Последняя его мысль была о том, что постель слишком огромна. Тут же он провалился в сон.
Позже он проснулся на миг от ощущения, что кто-то пристально смотрит на него. Он не сразу понял, где находится, увидел высокого важного пожилого господина и двух слуг.
— Едва поужинал, так за столом и заснул… — шептали слуги.
— Тихо, тихо, он просыпается, — ответил им также шепотом высокий господин и шагнул за дверь.
Константин повернулся на другой бок и проспал до утра крепко, без сновидений.
Рано утром его разбудил молодой улыбающийся слуга.
— Проснись, господин, — сказал он на языке славян, — наш хозяин ждет тебя.
Пока Константин одевался, умывался, слуга разговаривал не переставая.
— Меня хозяин специально приставил к тебе.

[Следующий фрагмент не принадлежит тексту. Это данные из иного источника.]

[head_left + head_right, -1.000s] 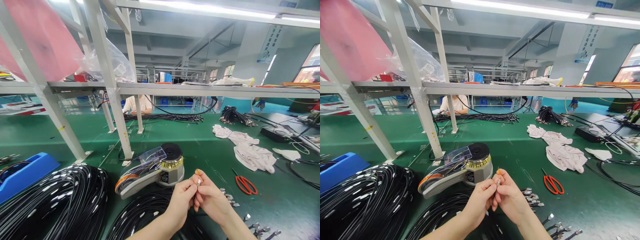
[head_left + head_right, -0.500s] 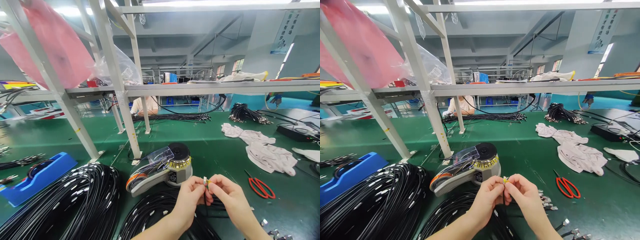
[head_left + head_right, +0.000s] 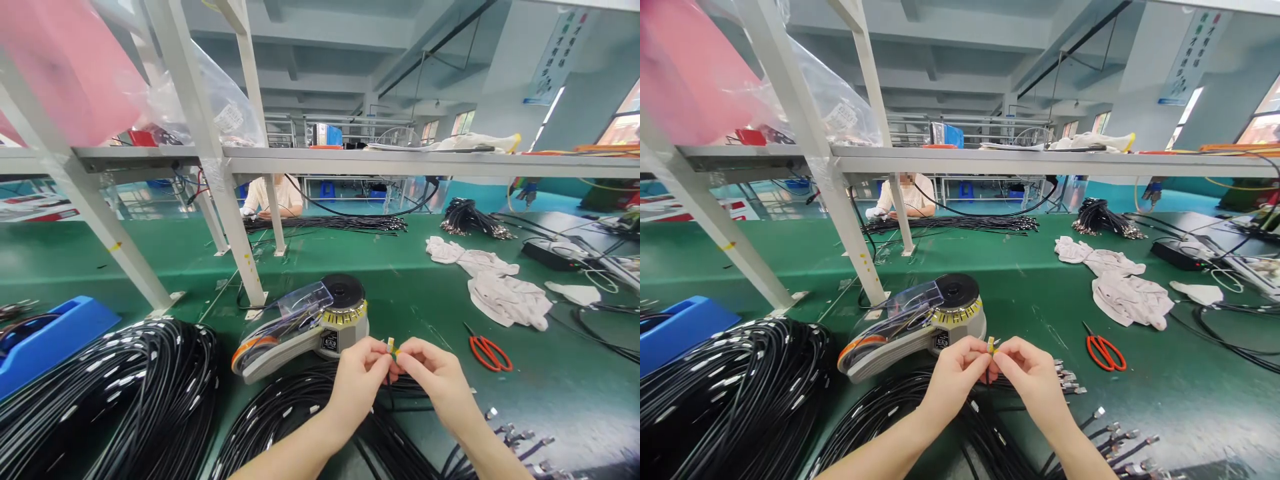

Говорит: «Ты молодой, Андрей, и господин молодой. Ты славянин, и господин из Солуни, где все говорят по-славянски как по-гречески. А еще ты ловкий, быстрый и сообразительный. Будешь сопровождать всюду господина, потому что в первые дни в столице он растеряется». Я недавно продал себя хозяину. Отец задолжал тридцать номисм, когда покупал булочную, вот я и продал себя. Отец договорился, что после нового урожая он выкупит меня, и я снова стану свободным.
Константина позвали к логофету Феоктисту.
За завтраком Феоктист лишь успел спросить о дороге. Потом он сочувственно вздохнул, вспомнив друнгария Льва, отца Константина.
— Дельный и честный был человек.
Они быстро вышли из дому, и им подвели коней.
— Сейчас я представлю тебя царской семье, а позже можешь походить по городу.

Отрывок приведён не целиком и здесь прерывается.